If you would have told me that there's a movie starring Tori Spelling and Freddie Prinze Jr. that's pretty good, I wouldn't have believed you. But I saw it myself. It's THE HOUSE OF YES, based on the play (and you can really tell this was based on a play) by Wendy MacLeod. I saw this movie in the theater when it came out in 1997, and again when the Random Movie Generator selected it for tonight's feature presentation.

Parker Posey plays a character named Jackie-O Pascal (we never really hear her real first name). Jackie-O, a smart girl with acid-tongued comebacks too quick for real life (toldya it was a play), fashions herself (literally and figuratively) after the real Jackie O. Yeah, she's got some problems, but it turns out she's not the only one in this family with issues.

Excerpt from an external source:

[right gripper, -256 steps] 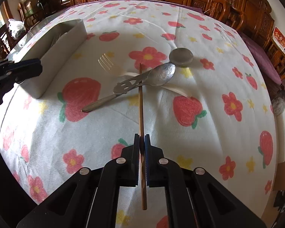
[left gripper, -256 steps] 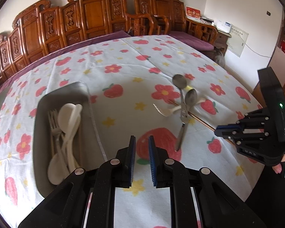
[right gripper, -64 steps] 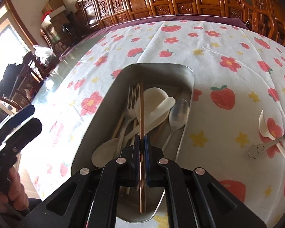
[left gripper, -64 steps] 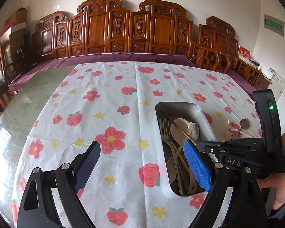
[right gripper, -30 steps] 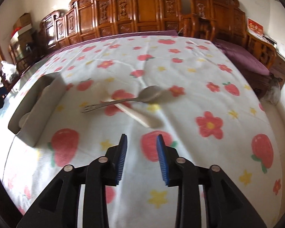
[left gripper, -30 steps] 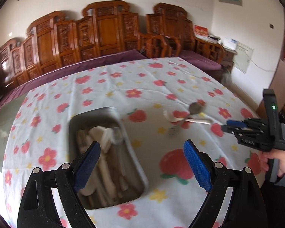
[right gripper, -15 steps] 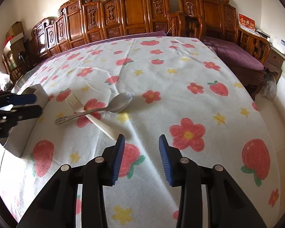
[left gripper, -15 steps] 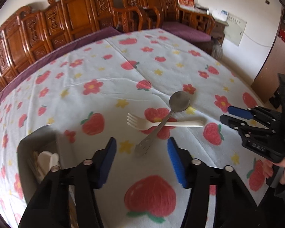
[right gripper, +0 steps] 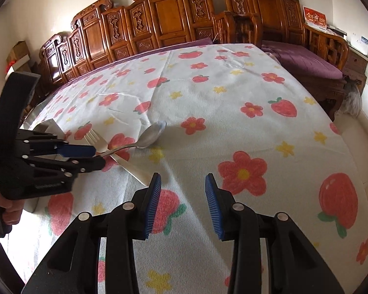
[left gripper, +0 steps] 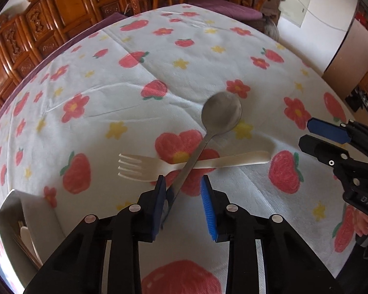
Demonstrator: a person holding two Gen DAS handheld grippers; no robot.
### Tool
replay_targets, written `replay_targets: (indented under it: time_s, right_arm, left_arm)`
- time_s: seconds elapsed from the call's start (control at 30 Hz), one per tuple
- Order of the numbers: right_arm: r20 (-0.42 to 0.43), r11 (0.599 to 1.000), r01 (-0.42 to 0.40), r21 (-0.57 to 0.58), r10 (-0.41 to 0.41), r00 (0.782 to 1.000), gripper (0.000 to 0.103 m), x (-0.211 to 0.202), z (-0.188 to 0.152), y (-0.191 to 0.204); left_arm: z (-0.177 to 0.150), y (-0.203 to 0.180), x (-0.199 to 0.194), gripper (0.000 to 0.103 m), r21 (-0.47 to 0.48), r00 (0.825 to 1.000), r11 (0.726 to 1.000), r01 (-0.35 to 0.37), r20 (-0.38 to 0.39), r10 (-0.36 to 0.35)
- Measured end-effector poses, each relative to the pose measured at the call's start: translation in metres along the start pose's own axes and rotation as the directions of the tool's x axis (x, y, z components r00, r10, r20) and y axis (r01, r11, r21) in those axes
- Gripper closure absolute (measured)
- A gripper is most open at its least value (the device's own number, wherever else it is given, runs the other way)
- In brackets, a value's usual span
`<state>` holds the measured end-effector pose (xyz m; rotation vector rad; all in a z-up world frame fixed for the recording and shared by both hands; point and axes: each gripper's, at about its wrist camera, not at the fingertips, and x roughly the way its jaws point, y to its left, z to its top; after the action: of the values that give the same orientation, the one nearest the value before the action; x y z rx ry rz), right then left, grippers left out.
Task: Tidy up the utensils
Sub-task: 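Grasp the metal spoon by its handle with the left gripper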
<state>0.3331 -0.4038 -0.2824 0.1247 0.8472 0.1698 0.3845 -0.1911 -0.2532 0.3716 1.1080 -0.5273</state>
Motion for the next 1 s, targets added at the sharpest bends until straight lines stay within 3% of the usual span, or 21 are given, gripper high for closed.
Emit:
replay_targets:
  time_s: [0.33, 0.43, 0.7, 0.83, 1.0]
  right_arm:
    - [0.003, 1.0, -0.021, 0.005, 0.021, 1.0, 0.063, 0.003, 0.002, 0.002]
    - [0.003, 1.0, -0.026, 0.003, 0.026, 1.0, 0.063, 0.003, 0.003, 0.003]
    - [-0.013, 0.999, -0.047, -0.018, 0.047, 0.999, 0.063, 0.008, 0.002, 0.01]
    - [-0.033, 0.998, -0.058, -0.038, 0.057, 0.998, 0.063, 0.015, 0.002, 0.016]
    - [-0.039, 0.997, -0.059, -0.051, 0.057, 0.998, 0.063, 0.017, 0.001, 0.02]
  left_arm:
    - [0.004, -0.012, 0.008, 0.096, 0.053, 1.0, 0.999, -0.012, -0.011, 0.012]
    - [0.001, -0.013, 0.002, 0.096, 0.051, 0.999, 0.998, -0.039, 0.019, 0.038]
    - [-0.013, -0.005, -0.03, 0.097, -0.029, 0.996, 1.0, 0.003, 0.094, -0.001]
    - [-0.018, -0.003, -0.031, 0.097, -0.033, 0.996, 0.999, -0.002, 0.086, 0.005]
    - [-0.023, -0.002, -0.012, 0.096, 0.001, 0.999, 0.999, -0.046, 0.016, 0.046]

By 14, Jackie-O (in a flashback, where her young self is played by Rachel Leigh Cook-Nathanson) was already obsessed with Kennedy/Onassis (were they called Onassedy back then?), able to give Jackie's O's White House tour speech using her own house as a stand-in. But she breaks character when she gets to daddy's room, and from there, the tour rides off the rails. This kid's nutty, and if you need further proof - in voiceover, she tells us that after the Kennedy assassination, she, accompanied by her brother Marty (Josh Hamilton), went to an Ides of March party (umm, isn't that when Caesar was assassinated?) dressed as Jackie Onassis with a pillbox hat, ketchup for blood on her pink Chanel dress with "macaroni kinda glued on, like... brains." This is heard before we really meet anyone, which means we're in for a black comedy. Don't believe me? It's soon revealed that at 14, she slept with brother Marty. But hey, who here hasn't done wacky things when they were 14?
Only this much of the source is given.